Analytic Bijections¶
This tutorial demonstrates how to leverage the analytic bijections defined in bijx,
first in 1D and then in new radial flows in 2D.
from flax import nnx
import jax
import jax.numpy as jnp
import optax
import numpy as np
import matplotlib.pyplot as plt
from tqdm import tqdm
import bijx
rngs = nnx.Rngs(0)
1D Example¶
We can learn onedimensional distributions by stacking sufficiently many scalar bijections. First, we’ll define a synthetic target distribution as an example.
@nnx.dataclass
class PolyTarget:
# Oscillatory Gaussian component coefficients
a1: nnx.Data[float] = 1.0 # Amplitude of sin term
w1: nnx.Data[float] = 5.0 # Frequency of sin
g1: nnx.Data[float] = 5.0 # Gaussian decay rate
# Cosine component
a2: nnx.Data[float] = 2.0 # Amplitude of cos term
w2: nnx.Data[float] = 10.0 # Frequency of cos
# Polynomial component
a4: nnx.Data[float] = -0.2
def __call__(self, x):
"""Compute unnormalized log density."""
# Handle both (batch,) and (batch, 1) shapes
x_flat = x.squeeze(-1) if x.shape[-1] == 1 else x
log_p = (
self.a1 * jnp.sin(self.w1 * x_flat) * jnp.exp(-self.g1 * x_flat**2)
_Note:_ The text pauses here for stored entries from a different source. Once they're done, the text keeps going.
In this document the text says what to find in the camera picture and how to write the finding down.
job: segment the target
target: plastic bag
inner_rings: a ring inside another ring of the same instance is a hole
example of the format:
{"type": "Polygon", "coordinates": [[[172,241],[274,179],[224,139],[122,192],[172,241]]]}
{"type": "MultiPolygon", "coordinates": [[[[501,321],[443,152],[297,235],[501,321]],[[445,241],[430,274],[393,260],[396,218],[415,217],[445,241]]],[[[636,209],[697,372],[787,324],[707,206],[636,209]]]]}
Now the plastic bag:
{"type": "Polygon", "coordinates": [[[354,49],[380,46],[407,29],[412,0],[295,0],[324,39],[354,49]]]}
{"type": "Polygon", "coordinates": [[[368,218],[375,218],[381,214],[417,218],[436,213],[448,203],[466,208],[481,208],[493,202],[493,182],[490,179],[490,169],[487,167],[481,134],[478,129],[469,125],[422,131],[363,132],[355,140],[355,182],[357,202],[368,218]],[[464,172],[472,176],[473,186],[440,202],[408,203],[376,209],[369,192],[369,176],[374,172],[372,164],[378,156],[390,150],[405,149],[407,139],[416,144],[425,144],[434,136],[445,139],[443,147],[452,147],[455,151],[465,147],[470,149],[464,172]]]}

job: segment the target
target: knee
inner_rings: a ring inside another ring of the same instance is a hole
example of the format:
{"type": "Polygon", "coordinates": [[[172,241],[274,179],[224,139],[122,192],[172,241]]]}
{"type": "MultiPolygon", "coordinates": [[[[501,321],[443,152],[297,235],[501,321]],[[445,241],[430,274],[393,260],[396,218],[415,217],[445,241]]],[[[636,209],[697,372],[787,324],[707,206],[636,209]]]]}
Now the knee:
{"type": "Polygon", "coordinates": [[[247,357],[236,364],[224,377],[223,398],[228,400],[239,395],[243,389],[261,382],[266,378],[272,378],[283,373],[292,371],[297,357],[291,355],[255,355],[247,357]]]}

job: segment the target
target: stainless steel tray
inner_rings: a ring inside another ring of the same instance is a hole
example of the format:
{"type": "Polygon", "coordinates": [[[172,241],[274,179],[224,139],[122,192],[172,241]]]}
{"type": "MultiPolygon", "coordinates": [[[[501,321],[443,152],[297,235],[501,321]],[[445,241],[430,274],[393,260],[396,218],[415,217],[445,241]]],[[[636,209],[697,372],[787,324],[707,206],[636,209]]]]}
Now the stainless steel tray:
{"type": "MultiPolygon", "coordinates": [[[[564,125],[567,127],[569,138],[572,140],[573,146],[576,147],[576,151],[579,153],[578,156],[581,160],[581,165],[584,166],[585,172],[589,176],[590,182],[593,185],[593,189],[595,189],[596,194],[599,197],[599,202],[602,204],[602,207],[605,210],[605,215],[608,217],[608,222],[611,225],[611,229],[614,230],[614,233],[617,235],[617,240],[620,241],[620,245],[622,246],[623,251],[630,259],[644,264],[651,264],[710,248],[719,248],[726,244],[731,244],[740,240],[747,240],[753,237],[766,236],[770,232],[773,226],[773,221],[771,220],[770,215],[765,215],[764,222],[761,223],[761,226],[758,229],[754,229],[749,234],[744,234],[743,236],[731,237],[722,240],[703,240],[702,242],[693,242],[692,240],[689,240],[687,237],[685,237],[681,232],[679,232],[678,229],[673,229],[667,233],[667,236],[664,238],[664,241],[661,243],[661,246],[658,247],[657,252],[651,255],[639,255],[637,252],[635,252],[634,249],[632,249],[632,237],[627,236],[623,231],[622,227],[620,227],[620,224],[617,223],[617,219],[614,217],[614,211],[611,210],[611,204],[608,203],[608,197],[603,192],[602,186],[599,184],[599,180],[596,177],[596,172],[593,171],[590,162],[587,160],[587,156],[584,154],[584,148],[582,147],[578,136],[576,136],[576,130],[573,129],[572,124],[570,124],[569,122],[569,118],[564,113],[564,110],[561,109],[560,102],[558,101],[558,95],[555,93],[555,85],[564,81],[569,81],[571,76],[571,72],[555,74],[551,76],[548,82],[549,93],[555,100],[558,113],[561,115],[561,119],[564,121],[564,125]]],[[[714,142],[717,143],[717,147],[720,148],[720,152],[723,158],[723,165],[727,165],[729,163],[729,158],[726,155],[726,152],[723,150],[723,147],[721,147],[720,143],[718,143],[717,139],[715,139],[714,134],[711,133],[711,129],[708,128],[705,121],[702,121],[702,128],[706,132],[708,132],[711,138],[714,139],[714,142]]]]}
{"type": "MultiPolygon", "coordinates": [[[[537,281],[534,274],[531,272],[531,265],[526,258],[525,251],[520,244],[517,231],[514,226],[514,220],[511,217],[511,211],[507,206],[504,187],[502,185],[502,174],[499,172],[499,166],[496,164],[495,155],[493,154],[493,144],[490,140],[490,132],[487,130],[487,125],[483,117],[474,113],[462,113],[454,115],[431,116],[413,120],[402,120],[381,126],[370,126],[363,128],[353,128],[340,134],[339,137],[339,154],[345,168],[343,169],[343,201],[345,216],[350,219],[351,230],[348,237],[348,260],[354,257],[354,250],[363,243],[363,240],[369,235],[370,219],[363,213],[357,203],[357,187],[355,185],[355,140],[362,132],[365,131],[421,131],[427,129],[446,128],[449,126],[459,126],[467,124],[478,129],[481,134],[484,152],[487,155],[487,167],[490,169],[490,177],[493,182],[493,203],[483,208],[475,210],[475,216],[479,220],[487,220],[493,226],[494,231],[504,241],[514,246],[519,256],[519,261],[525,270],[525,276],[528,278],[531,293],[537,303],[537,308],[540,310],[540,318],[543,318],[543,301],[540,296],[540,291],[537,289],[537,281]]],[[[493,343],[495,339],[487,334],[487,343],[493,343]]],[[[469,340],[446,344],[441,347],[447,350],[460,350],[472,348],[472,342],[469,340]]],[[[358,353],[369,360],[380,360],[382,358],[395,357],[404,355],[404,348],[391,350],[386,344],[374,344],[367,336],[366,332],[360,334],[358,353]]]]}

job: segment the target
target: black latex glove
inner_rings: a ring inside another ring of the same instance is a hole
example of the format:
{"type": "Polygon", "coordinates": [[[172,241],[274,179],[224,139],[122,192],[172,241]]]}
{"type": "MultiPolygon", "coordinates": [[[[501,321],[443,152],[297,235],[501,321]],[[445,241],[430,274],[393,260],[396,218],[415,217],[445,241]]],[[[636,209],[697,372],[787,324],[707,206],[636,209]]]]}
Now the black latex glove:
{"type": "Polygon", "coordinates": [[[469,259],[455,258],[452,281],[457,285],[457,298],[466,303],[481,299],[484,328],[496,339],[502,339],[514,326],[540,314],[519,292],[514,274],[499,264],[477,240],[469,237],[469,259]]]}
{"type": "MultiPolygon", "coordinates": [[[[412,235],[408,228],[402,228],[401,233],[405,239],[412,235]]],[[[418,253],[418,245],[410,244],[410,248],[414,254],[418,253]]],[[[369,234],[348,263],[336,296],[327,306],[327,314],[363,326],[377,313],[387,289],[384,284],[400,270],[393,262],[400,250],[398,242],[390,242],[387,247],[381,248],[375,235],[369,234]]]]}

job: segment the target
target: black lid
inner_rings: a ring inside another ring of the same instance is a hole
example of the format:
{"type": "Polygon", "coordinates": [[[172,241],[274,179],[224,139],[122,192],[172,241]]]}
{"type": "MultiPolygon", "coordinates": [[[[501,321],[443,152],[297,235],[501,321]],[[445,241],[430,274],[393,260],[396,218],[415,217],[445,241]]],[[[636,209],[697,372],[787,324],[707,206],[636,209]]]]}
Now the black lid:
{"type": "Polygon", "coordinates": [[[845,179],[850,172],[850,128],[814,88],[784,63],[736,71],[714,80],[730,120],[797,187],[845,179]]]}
+ self.a2 * jnp.cos(self.w2 * x_flat)
+ self.a4 * x_flat**4
)
return log_p
poly_target = PolyTarget()
plt.figure(figsize=(6, 3))
plt.title('Target density')
x = jnp.linspace(-4, 4, 200)
plt.plot(x, jnp.exp(poly_target(x)))
plt.ylabel('Unnormalized density')
plt.show()
Model¶
Instead of a for-loop over multiple bijections, we use bijx.ScanChain which chains the internal bijection using jax’s scan. The internal bijection is expected to have parameters with leading batch dimension, which is achieved by applying vmap over a number of random keys.
stack_size = 64
@nnx.split_rngs(splits=stack_size)
@nnx.vmap(in_axes=(0,), out_axes=0)
def create_bijection_stack(rngs):
# base = bijx.SinhConjugation(rngs=rngs)
# base = bijx.CubicRational(rngs=rngs)
base = bijx.CubicConjugation(rngs=rngs)
return bijx.ScanChain(base)
bijection = create_bijection_stack(nnx.Rngs(0))
model = bijx.Transformed(
bijx.IndependentNormal((), rngs=nnx.Rngs(0)),
bijection,
)
plt.figure(figsize=(6, 3))
plt.title('Density at initialization')
x = jnp.linspace(-4, 4, 200)
plt.plot(x, jnp.exp(model.log_density(x)))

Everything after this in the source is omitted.